Data for review:

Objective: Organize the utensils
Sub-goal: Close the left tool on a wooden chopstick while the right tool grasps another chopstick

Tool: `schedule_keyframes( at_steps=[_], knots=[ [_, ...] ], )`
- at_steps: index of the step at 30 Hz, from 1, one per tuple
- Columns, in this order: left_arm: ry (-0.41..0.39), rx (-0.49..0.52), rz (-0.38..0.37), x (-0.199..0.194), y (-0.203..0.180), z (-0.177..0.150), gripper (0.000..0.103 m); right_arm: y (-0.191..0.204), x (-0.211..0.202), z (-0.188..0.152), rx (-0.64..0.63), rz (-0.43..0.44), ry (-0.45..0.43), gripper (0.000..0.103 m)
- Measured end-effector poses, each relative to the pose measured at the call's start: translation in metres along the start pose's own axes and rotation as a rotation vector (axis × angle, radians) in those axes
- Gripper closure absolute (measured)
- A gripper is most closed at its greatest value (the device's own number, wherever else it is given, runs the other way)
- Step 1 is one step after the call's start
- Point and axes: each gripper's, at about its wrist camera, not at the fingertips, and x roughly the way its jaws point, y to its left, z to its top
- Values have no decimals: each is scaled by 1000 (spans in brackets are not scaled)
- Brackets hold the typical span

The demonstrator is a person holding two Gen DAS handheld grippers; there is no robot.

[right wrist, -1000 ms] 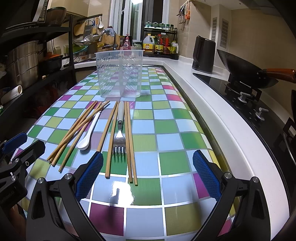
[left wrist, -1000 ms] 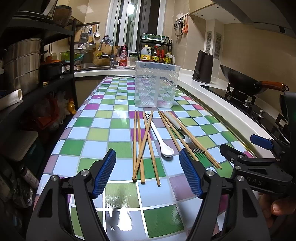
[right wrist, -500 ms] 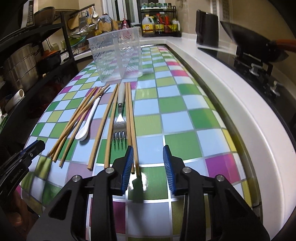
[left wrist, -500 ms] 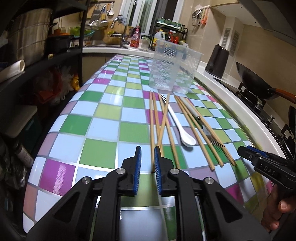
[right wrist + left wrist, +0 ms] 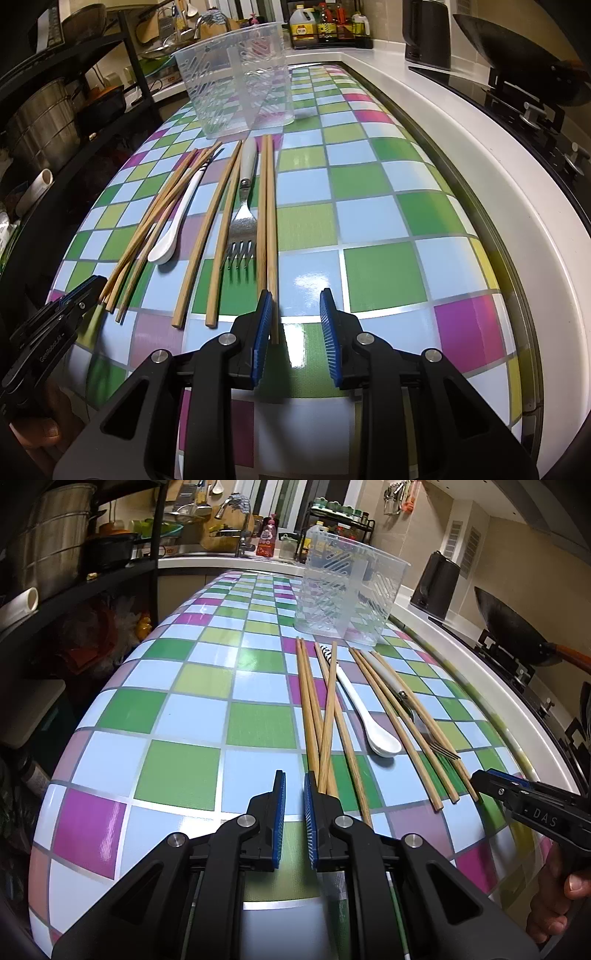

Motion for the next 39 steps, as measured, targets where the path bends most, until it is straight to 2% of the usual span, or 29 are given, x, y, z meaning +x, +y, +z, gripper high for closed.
schedule_keyframes(
  at_steps=[11,14,17,21,29,34,39],
  knots=[
    [1,30,-14,-2,-11,-3,92,7,0,-1,-43,4,5,73],
    [-1,31,-14,-2,-11,-3,92,6,0,-1,-37,5,5,76],
    [4,36,-5,-1,-13,-3,92,6,0,0,-42,-8,3,83],
    [-4,15,-29,-3,-12,-2,92,3,0,0,-29,1,4,84],
    [6,45,-42,0,-24,-4,92,6,0,-1,-41,-3,2,84],
    [8,77,14,-2,-27,-4,91,6,0,-2,-46,-10,-6,84],
    [2,94,56,-5,-26,-6,91,3,0,-2,-18,-7,-2,89]
  ],
)
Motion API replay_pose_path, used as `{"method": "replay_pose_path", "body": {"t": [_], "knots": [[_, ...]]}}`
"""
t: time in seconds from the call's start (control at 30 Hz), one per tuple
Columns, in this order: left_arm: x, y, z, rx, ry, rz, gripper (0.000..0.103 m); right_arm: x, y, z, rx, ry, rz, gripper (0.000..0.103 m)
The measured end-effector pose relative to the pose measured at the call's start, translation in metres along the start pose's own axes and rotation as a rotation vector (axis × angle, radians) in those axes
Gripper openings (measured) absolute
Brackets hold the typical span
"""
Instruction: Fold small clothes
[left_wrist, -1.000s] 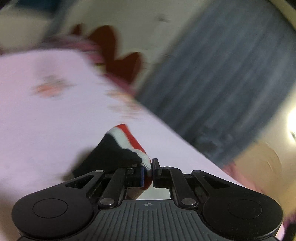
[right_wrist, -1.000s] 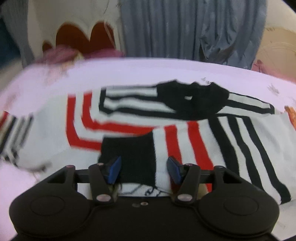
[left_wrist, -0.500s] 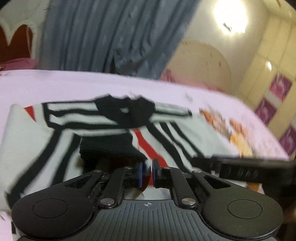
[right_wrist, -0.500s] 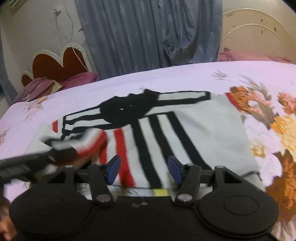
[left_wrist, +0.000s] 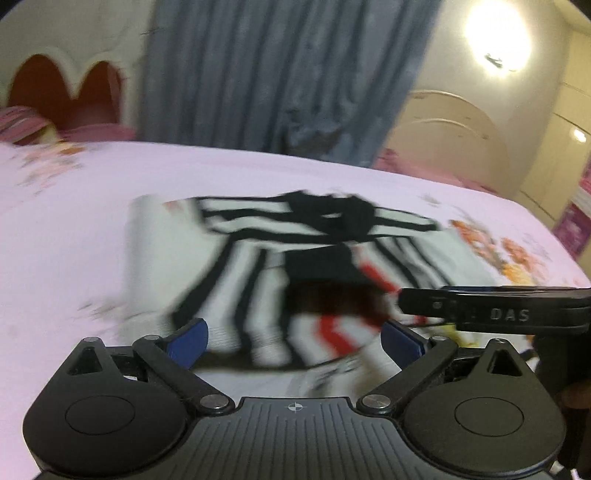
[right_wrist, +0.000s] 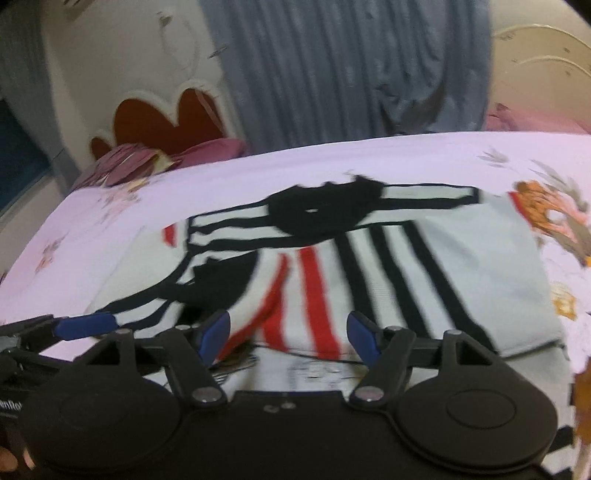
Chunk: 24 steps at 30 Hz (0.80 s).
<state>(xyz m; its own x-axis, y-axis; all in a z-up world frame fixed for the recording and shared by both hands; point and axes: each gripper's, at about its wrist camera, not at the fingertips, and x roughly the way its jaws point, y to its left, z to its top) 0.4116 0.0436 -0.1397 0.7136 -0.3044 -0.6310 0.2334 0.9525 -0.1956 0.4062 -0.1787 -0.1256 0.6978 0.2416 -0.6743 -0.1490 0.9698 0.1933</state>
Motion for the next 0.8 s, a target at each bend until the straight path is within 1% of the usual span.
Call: {"method": "replay_pose_path", "body": {"t": [0.07, 0.1, 0.17, 0.27, 0.3, 0.33, 0.37, 0.4, 0.43, 0.47, 0.5, 0.57, 0.63, 0.7, 0.77, 0.8], "knots": [[-0.008, 0.016, -0.007, -0.019, -0.013, 0.064, 0.099, 0.008, 0.014, -0.001, -0.049, 0.011, 0.0, 0.068], [-0.012, 0.023, -0.011, -0.019, -0.023, 0.104, 0.099, 0.013, 0.02, -0.001, -0.069, 0.017, -0.009, 0.068], [-0.012, 0.033, -0.018, -0.002, -0.023, 0.155, 0.099, 0.023, 0.03, 0.0, -0.097, 0.025, -0.02, 0.067], [-0.006, 0.044, -0.027, 0.011, -0.012, 0.213, 0.098, 0.037, 0.037, 0.002, -0.125, 0.026, -0.063, 0.056], [-0.002, 0.048, -0.028, 0.004, -0.011, 0.218, 0.098, 0.041, 0.038, 0.004, -0.124, 0.022, -0.073, 0.049], [0.002, 0.049, -0.028, -0.003, -0.016, 0.22, 0.098, 0.043, 0.037, 0.005, -0.115, 0.023, -0.074, 0.04], [0.006, 0.05, -0.027, -0.004, -0.021, 0.223, 0.098, 0.045, 0.036, 0.008, -0.099, 0.028, -0.07, 0.034], [0.01, 0.05, -0.027, 0.002, -0.028, 0.228, 0.098, 0.046, 0.034, 0.01, -0.084, 0.028, -0.067, 0.02], [0.013, 0.049, -0.027, 0.011, -0.041, 0.233, 0.093, 0.046, 0.033, 0.011, -0.075, 0.022, -0.07, 0.013], [0.017, 0.049, -0.026, 0.02, -0.05, 0.237, 0.082, 0.043, 0.031, 0.013, -0.065, 0.009, -0.073, 0.01], [0.022, 0.049, -0.024, 0.028, -0.048, 0.239, 0.075, 0.038, 0.028, 0.015, -0.048, -0.01, -0.067, 0.006], [0.031, 0.049, -0.022, 0.032, -0.043, 0.253, 0.051, 0.025, 0.018, 0.02, -0.01, -0.058, -0.076, 0.006], [0.036, 0.054, -0.022, 0.013, -0.048, 0.256, 0.044, 0.012, 0.004, 0.025, 0.014, -0.101, -0.107, 0.006], [0.038, 0.057, -0.022, -0.003, -0.049, 0.248, 0.044, 0.004, -0.013, 0.029, 0.04, -0.117, -0.138, 0.006], [0.04, 0.054, -0.024, 0.013, -0.046, 0.239, 0.037, 0.004, -0.035, 0.027, 0.08, -0.099, -0.161, 0.006], [0.042, 0.052, -0.025, 0.02, -0.041, 0.232, 0.035, 0.005, -0.046, 0.023, 0.113, -0.083, -0.168, 0.006]]}}
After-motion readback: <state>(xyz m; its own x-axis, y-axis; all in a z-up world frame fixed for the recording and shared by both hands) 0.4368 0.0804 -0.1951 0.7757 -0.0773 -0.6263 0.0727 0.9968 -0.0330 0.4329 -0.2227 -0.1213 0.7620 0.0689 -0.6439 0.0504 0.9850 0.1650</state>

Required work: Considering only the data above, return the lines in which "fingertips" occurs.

Answer:
- Point and axes: each gripper's, at about its wrist camera, not at the fingertips, and x roughly the way its jaws point, y to its left, z to its top
<state>(xyz m; its own x-axis, y-axis; all in a z-up world frame fixed for the recording and shared by both hands; point and axes: each gripper's, at about its wrist camera, not at the fingertips, and x roughly the way its jaws point, y to its left, z to its top) 0.4116 0.0436 -0.1397 0.7136 -0.3044 -0.6310 0.2334 0.9525 -0.1956 0.4062 -0.1787 -0.1256 0.6978 0.2416 -0.6743 -0.1490 0.9698 0.1933</state>

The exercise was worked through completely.